# REQUIRED ACTION:
What you return should match the data word for word, minus the images.

>>>

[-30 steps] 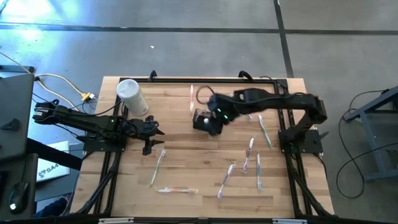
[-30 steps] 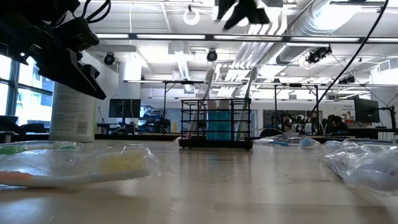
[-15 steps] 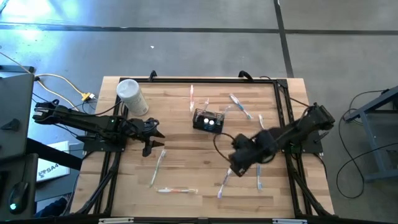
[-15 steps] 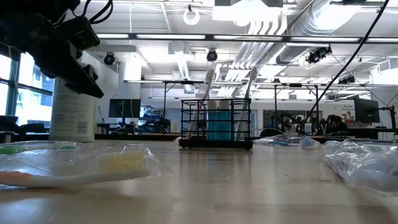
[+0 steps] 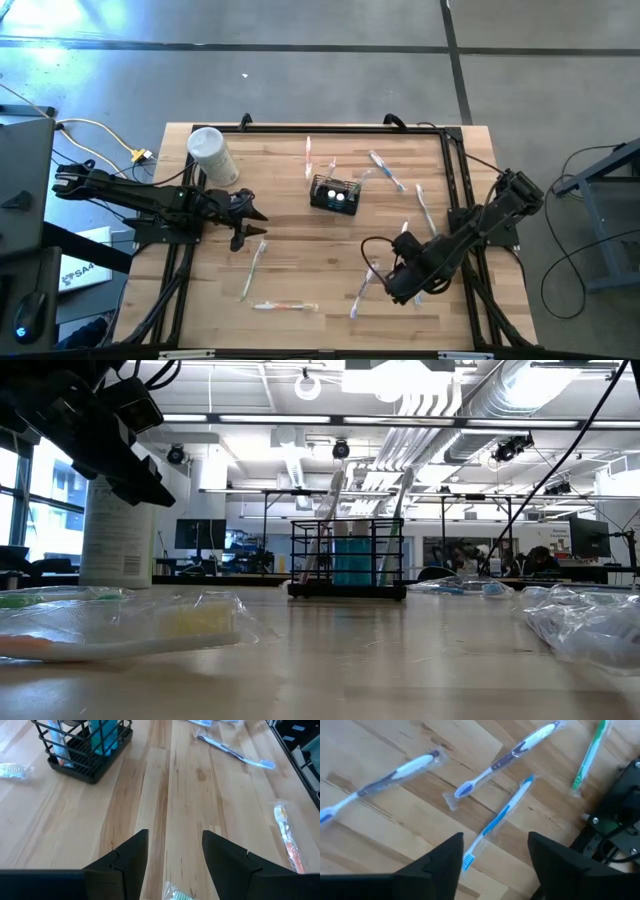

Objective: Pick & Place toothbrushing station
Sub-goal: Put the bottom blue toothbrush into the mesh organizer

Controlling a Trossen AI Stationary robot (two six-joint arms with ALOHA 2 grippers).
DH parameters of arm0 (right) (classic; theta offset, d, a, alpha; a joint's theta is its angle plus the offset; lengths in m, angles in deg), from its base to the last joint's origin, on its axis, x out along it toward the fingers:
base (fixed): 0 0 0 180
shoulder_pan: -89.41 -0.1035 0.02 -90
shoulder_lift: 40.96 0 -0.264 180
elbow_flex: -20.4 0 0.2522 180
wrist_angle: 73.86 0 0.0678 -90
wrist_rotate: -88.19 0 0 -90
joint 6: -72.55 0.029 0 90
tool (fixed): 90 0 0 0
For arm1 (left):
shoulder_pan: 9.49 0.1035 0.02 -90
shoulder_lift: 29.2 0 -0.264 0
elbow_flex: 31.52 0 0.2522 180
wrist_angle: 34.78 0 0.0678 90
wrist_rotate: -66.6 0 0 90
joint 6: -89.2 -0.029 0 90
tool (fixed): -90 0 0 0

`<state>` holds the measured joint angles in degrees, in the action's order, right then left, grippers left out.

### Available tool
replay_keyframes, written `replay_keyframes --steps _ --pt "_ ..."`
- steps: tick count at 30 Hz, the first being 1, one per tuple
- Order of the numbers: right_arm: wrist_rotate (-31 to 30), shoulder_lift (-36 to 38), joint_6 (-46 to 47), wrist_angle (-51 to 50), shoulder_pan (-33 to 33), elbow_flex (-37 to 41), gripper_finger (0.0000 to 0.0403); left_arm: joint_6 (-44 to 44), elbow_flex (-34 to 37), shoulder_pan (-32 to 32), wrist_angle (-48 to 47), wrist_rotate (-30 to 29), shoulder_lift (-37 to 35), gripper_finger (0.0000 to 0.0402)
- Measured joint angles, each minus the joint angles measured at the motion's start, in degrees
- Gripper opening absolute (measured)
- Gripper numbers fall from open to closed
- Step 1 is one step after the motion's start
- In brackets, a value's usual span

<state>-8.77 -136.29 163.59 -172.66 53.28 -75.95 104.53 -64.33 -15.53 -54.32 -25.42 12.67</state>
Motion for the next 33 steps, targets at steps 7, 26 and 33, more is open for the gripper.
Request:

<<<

# TASK ANSWER:
[-30 steps] 
[-30 steps] 
[-15 steps] 
[-15 steps] 
[+0 steps] 

Objective: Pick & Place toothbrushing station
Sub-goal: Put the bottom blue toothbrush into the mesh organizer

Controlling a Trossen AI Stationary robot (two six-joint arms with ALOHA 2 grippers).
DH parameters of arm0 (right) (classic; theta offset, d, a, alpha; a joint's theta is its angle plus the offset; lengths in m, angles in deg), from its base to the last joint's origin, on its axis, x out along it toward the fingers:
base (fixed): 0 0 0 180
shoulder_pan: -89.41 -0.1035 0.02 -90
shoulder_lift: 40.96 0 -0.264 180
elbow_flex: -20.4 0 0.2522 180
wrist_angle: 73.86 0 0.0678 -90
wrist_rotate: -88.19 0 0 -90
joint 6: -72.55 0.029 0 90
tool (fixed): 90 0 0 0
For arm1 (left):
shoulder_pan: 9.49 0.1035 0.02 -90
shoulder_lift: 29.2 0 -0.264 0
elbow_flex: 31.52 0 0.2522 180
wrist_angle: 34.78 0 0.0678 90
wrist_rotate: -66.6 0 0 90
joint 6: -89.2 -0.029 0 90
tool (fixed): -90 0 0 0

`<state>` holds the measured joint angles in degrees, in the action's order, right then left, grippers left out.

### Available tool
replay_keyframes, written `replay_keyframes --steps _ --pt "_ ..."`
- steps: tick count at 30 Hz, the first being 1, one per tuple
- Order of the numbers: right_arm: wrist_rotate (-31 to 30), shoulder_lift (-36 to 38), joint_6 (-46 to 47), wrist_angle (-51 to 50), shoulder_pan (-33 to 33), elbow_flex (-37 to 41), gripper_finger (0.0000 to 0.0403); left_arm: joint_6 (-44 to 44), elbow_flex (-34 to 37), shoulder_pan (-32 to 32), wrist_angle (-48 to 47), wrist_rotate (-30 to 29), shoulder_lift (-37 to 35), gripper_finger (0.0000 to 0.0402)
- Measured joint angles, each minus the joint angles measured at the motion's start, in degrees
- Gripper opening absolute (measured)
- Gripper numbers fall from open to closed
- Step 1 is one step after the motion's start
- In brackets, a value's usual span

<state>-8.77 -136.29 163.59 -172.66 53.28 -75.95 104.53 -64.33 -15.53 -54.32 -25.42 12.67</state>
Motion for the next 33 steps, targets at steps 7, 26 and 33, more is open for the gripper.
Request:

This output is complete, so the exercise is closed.